GRUPO CORPO
PRESSESTIMMEN
ÜBERRASCHENDE KÖRPERSPANNKRAFT
Grupo Corpo aus Brasilien in der Reihe „ Highlights des internationalen Tanzes“ in der Oper
Dass das einstige klassische Dreispartenhaus die eigenen Ballett-Truppe einbüßen musste – ein Verlust ist das allemal. Einerseits. Andererseits hat der Wegfall zu einem fruchtbaren Boom der freien Tanzszene geführt, zum anderen hat Bonns Generalintendantin Klaus Weise aus der Not eine Tugend gemacht und bietet seinem Publikum mit der Gastspiel-Reihe „Highlights des internationalen Tanzes“ Produktionen an, in deren Genuss man sonst nur schwer kommen würde.
Wie jetzt der stürmisch gefeierte, grandiose Abend der brasilianischen Grupo Corpo der Brüder Paulo und Rodrigo Pederneiras. Der Name dieser exzellenten Company ist Programm: Die 19 Tänzerinnen und Tänzer agieren als „Tanzkörper“, als eine atemberaubend dichte, fast wie maschinell gesteuert und dennoch in höchster Weise organisch wirkende Einheit. Außergewöhnlich die Präzision, die Synchronie, mit der hier zum Teil hochkomplexe Bewegungssequenzen in geradezu atemberaubender Leichtigkeit, ja Schwerelosigkeit umgesetzt werden. Fast macht einen die temporeiche, oftmals „kreisende“ Körpersprache schwindeln, bei manchem Pas de deux wird wegen der subtilen Dynamik der „Figuren“ eine Zuordnung der einzelnen Extremitäten nahezu unmöglich.
Mit „Parabelo“, so der Titel der zu Beginn gezeigten, 1997 in Sao Paulo aus der Taufe gehobenen brasilianischen Choreografie Rodrigo Pederneiras, wird eine automatische Handwaffe bezeichnet. Deren explosiv zerstörerische Kraft steht nicht für Anarchie, sondern für eruptive Lebenslust, die sich, zögerlich erst, in ikonographisch rituellen, bisweilen folkloristisch anmutenden poetischen Ensemble-Bildern, dann aber, umso ausgelassener, auch in Solitischem entfaltet.
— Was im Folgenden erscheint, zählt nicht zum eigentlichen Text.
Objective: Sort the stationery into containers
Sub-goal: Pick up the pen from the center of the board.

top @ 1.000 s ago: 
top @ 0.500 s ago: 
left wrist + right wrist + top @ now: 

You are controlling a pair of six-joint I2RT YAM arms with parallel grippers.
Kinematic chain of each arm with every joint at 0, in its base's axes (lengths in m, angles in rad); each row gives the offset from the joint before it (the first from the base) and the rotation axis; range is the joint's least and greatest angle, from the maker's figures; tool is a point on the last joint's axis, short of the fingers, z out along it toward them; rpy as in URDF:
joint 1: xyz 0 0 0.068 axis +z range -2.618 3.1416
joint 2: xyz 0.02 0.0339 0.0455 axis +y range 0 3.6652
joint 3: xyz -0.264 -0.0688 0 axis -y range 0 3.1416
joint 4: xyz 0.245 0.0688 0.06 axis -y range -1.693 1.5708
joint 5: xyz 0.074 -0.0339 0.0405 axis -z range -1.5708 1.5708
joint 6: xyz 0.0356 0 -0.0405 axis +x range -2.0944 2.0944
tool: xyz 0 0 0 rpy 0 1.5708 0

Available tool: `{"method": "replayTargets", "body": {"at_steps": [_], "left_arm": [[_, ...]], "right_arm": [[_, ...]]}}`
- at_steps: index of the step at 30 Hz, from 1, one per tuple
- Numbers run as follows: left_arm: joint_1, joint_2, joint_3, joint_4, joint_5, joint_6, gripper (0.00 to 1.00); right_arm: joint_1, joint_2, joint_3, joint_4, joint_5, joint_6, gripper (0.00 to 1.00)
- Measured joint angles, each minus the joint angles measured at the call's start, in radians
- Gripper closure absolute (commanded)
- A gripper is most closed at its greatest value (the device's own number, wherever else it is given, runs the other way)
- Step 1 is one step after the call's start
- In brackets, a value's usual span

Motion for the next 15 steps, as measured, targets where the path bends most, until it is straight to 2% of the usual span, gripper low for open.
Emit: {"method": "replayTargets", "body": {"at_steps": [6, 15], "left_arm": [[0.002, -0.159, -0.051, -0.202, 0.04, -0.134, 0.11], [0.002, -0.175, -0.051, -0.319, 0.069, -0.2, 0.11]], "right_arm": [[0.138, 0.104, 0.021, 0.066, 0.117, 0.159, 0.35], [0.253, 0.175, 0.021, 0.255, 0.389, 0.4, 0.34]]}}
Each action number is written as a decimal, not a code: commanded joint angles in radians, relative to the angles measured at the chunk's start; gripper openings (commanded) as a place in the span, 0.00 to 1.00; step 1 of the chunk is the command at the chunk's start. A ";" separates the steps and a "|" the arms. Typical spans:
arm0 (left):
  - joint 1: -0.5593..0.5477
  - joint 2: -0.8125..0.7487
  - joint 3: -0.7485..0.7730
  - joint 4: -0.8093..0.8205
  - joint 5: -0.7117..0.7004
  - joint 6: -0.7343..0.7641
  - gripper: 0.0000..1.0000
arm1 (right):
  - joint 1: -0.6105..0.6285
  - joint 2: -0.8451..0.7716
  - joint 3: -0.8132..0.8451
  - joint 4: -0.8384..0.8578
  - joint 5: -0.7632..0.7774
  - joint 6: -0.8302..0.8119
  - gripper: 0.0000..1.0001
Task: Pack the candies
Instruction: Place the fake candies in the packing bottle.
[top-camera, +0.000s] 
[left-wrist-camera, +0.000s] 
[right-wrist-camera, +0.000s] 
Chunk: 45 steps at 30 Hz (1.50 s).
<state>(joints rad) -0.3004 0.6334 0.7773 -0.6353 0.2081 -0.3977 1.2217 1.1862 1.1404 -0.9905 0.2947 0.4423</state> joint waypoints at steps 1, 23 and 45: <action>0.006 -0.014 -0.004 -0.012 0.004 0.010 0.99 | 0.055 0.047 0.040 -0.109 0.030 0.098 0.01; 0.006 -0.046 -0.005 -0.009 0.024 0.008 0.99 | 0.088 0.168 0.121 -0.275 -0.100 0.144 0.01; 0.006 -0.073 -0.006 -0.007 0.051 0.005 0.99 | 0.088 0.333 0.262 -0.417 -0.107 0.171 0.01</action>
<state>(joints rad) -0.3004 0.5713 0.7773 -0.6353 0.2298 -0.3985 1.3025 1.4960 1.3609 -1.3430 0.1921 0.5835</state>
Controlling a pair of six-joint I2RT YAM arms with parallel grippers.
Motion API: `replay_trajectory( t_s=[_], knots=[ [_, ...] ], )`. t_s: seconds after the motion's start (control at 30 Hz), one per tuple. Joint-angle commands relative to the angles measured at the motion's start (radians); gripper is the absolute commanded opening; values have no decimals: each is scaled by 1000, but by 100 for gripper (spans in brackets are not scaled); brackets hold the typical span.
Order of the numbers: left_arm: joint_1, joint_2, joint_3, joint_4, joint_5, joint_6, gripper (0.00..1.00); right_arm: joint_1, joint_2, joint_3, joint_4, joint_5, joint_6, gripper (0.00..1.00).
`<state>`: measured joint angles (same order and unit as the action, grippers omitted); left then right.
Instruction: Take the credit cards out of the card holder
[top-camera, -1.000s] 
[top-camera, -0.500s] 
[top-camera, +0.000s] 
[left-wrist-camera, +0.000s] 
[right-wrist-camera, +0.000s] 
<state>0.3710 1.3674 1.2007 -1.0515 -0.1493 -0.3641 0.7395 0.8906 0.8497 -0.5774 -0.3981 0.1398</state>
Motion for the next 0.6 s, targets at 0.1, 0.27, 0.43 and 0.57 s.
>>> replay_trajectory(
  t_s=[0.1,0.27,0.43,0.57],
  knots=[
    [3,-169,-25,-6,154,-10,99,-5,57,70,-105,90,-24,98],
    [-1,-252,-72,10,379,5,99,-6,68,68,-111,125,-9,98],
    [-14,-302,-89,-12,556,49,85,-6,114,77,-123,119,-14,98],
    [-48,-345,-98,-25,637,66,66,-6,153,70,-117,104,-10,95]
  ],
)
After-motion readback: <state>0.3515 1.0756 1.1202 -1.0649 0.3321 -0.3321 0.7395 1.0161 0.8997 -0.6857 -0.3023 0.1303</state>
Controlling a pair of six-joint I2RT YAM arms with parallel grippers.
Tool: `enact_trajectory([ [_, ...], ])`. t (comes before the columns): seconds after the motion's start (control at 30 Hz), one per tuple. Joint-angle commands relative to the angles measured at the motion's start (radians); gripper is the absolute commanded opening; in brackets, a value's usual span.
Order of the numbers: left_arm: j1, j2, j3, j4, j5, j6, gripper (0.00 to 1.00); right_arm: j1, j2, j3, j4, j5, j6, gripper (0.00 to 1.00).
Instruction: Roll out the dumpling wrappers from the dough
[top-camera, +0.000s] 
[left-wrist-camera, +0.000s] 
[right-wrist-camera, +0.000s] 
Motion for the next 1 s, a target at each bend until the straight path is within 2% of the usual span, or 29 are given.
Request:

Für die musikalische Folie sorgt zeitgenössische brasilianische Musik von Tom Ze und Ze Miguel Wisnik. Ima, die zweite gezeigte, 2009 ebenfalls in Sao Paulo uraufgeführte Arbeit Rodrigo Pederneiras auf eine Klangkollage von „+2“ (der Musiker Domenica, Kassin und Moreno) bezieht Spannung aus dem spielerisch witzigen Wechsel von trennender und verbindender Körpersprache. Aber selbst wenn sich die Tänzerinnen und Tänzer solistisch artikulieren, bleibt der Bezug zur Gruppe stets erhalten, das Individuum verlangt förmlich nach einem Pendant, um sich zu vervollständigen. Und immer dann, wenn man meint, das Tempo sei nicht mehr zu steigern, wird man erneut überrascht. Vitaler, gewagter, faszinierender als hier wird man das Leben an sich kaum bebildert finden.
Fritz Herzog
Bonner General-Anzeiger, 11.November 2010
VOM HEFTIGEN KAMPF ZUR VERSÖHNUNG
(...) Eigenwillige kriechende Bewegungen in schwarzumflorten Trikots vorgeführt markierte den Beginn. Bis zum frech-bunten Finale gibt es eine Flut kraftvoll getanzter Figuren in verschiedenen Besetzungen und stets als ästhetische Bilder komponiert zu betrachten. Der Soundtrack stammte von zwei in Brasilien bekannten Musikern: Tom Zé und Zé Miguel Wisnik. Eine sparsam instrumentierte, gerne in Wiederholungen verharrende Musik, die sich jedoch mit dem Tanz ausdrucksstark vervollständigte.
Den zweiten Choreographie "Ima" lagen elektronische Klänge zugrunde, verfasst vom brasilianischen Trio "Moreno, Domenico, Kassin". Zu hören war eine radikale Mixtur aus Elementen des Bossanova, afroamerikanischer Musik, aber auch des japanischen Multiintrumentalisten "Cornelius". Mit kraftvollen, mitunter sogar brutal wirkenden Gesten thematisierten einzelne Abteilungen in unterschiedlicher Besetzung die wechselseitige menschliche Abhängigkeit in ausdrucksstarken Bildern. Großer Beifall war der verdiente Lohn für die Darbietungen.